Clare Brant : Et parfois ces choses se cachent à la vue de tous. Ainsi, les Google Doodles sont souvent biographiques. Par exemple, c’est le 300e anniversaire de quelqu’un : la manière dont les récits biographiques sont construits pour cette personne, par l’image et par le texte, est vraiment intéressante, je trouve, et l’on ne fait que passer rapidement dessus pour arriver à nos affaires, mais il y a tout un répertoire de considérations liées au récit de vie dans ce genre de choses. Ainsi, en procédant, pour ainsi dire, par coups de sonde dans une matière immense, il nous a semblé que nous pouvions, en nous concentrant sur des aspects symptomatiques, couvrir beaucoup de choses différentes, qui, toutes ensemble, offraient une sorte d’instantané. Compte tenu de la rapidité des changements en ce domaine, si nous refaisions l’expérience maintenant, nous aurions d’autres matériaux.

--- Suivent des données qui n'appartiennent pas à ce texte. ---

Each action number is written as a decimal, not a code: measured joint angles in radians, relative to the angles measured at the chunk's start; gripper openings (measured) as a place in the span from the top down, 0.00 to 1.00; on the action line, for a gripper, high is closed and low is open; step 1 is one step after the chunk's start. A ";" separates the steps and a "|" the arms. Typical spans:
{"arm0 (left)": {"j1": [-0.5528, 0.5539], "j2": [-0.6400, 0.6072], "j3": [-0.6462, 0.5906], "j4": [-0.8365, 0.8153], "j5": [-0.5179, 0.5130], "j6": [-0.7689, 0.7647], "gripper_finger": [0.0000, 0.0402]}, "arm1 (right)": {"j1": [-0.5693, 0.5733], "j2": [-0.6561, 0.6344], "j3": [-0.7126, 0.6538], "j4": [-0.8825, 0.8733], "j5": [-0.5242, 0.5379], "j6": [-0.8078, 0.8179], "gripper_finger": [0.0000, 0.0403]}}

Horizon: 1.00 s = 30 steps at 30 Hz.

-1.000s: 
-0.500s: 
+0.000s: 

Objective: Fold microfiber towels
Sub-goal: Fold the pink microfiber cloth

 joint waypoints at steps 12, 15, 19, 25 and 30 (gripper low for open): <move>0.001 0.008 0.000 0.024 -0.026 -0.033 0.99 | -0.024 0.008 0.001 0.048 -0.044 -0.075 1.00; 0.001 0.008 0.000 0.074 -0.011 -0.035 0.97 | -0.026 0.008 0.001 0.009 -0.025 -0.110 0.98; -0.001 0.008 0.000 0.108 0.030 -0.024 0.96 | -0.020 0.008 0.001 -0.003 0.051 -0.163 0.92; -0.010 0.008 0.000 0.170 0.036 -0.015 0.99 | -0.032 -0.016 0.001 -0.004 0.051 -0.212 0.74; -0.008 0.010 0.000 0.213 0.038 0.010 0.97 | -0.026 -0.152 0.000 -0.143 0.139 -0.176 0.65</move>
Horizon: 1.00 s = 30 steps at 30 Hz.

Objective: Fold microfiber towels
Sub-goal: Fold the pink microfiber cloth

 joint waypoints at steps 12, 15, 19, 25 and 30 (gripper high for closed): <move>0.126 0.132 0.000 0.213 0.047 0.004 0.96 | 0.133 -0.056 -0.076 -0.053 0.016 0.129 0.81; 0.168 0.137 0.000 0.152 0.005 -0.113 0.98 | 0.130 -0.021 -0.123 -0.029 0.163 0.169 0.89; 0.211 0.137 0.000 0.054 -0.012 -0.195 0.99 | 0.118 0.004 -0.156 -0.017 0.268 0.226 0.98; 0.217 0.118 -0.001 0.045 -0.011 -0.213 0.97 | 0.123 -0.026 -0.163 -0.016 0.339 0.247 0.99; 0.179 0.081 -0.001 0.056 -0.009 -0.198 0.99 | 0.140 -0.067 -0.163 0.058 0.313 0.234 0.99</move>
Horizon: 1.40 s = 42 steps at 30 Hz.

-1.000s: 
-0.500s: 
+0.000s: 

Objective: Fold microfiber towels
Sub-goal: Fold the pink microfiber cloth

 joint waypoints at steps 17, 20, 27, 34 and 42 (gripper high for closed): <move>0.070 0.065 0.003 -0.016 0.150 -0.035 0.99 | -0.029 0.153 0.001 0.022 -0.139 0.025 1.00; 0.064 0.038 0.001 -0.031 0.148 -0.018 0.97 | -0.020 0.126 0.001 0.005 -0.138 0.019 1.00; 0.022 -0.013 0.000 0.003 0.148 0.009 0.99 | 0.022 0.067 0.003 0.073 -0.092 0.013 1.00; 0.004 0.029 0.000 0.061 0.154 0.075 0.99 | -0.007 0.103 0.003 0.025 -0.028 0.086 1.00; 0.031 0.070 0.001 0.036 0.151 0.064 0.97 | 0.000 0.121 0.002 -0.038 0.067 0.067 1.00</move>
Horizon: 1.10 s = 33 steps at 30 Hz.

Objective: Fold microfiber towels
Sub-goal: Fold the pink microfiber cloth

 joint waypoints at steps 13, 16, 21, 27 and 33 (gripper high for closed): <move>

Max Saunders : Lorsque nous avons entamé le projet, ce qui est arrivé notamment, c’est que de grandes plateformes, comme Facebook et Instagram, ont commencé à utiliser la terminologie de l’autobiographique à propos de l’univers digital. Elles disaient : c’est l’histoire de votre vie ou c’est votre chronologie ; et elles présentaient une série de messages, de tweets ou d’images comme une sorte de récit de vie. Ça semblait donc être le moment propice, de ce point de vue, pour vraiment s’intéresser de près à ce que pouvait signifier le récit de vie à travers ces médias.

Jean-Louis Jeannelle : Considérez-vous que les blogs et les vlogs s’inscrivent dans la continuité du journal intime d’un point de vue générique ou y a-t-il quelque chose en eux de radicalement nouveau ?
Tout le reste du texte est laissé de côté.